> [PROBLEM STATEMENT]
Find how many lines below hold "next", then state that number by itself.

> [RECORD SET]
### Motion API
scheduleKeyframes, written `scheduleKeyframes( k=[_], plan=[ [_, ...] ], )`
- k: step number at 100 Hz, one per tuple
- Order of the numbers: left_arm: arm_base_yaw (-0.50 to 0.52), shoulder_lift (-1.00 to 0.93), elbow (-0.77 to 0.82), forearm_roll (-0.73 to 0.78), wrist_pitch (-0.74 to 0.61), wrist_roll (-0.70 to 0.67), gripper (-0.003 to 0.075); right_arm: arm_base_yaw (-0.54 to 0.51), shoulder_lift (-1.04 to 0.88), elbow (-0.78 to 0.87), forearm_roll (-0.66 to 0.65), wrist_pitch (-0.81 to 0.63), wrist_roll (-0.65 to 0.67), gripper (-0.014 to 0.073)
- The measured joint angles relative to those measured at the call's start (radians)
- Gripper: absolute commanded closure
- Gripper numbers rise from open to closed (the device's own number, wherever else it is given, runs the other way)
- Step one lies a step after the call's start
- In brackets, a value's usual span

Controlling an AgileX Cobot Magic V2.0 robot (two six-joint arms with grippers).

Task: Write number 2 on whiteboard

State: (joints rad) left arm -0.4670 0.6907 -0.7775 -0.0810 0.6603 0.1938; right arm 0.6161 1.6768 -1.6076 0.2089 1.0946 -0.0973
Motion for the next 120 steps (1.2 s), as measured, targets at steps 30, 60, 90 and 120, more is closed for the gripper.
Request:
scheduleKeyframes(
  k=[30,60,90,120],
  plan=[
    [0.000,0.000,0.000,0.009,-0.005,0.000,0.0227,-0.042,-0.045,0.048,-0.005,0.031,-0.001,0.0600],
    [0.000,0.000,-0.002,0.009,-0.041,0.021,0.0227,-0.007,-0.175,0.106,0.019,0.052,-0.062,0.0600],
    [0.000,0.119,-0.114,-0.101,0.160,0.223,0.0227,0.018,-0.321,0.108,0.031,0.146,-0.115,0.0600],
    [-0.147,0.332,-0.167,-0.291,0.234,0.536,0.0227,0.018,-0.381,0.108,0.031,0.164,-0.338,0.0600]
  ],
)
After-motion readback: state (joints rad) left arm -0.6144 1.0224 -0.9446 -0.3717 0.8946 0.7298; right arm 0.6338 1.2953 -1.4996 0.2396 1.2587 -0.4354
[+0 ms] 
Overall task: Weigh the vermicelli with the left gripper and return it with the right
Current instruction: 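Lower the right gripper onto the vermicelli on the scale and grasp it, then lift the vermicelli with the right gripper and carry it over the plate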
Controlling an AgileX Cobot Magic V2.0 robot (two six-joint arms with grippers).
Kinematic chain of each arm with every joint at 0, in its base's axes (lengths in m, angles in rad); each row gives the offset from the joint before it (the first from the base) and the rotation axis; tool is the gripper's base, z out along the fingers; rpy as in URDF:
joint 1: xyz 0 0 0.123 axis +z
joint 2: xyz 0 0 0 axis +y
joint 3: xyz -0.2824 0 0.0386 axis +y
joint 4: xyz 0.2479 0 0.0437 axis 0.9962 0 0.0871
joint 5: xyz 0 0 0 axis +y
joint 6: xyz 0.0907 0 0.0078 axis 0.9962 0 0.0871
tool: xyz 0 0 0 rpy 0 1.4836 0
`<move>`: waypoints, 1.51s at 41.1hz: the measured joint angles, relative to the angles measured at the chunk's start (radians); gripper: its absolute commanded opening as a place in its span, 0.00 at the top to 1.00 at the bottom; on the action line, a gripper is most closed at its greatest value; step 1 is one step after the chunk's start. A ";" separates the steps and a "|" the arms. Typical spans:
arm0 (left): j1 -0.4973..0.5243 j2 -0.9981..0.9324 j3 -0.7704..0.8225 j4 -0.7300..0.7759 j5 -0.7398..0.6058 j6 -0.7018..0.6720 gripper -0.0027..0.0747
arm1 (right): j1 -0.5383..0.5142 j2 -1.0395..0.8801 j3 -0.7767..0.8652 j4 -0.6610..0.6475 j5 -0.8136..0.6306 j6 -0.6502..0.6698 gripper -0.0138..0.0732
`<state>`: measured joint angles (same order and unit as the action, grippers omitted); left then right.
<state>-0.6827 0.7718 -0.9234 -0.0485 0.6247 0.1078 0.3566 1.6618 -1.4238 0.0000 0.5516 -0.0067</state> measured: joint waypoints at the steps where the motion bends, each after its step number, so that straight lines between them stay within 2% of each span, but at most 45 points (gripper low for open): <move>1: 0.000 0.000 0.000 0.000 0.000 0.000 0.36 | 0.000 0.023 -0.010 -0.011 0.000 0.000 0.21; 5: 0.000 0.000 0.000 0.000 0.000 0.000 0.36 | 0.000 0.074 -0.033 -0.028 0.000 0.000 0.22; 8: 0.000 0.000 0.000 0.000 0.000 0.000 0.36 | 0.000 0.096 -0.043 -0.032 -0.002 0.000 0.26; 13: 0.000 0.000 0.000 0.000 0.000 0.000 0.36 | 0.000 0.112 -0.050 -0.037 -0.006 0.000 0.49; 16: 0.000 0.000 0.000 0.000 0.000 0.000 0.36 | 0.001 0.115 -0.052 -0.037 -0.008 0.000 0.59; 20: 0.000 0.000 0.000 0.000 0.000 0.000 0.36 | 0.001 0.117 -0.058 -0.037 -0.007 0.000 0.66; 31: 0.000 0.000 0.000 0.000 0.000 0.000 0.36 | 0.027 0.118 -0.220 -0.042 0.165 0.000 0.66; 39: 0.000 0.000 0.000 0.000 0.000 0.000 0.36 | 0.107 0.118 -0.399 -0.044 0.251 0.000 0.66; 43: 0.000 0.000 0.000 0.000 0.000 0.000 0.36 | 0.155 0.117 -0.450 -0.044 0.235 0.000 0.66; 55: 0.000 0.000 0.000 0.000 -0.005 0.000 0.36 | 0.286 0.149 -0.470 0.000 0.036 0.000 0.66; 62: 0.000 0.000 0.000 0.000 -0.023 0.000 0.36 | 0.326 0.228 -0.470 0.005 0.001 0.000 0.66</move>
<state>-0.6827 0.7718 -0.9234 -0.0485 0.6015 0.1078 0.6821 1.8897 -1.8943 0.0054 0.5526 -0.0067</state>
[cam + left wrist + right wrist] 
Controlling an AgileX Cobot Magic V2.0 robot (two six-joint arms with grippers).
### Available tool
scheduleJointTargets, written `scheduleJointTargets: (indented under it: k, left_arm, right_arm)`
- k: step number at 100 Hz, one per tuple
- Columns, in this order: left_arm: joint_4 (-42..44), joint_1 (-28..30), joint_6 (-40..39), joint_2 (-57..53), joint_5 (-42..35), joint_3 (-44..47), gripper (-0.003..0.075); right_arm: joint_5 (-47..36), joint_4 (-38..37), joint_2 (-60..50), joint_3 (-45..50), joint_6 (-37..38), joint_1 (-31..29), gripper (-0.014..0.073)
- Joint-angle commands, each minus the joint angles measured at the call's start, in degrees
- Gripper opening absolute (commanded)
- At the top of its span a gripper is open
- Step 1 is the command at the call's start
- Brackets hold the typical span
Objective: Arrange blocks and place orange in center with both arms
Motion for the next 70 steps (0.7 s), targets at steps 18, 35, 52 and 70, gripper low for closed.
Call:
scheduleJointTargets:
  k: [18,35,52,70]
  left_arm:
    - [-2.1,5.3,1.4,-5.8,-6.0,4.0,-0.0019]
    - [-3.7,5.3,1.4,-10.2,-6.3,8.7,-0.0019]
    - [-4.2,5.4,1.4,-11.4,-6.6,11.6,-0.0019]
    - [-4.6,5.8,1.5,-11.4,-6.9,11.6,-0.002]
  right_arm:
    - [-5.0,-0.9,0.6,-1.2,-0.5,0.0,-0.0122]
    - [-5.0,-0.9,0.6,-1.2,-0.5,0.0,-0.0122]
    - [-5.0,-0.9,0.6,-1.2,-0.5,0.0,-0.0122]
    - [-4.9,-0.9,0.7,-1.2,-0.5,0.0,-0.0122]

> [ANSWER TO THE EXERCISE]
2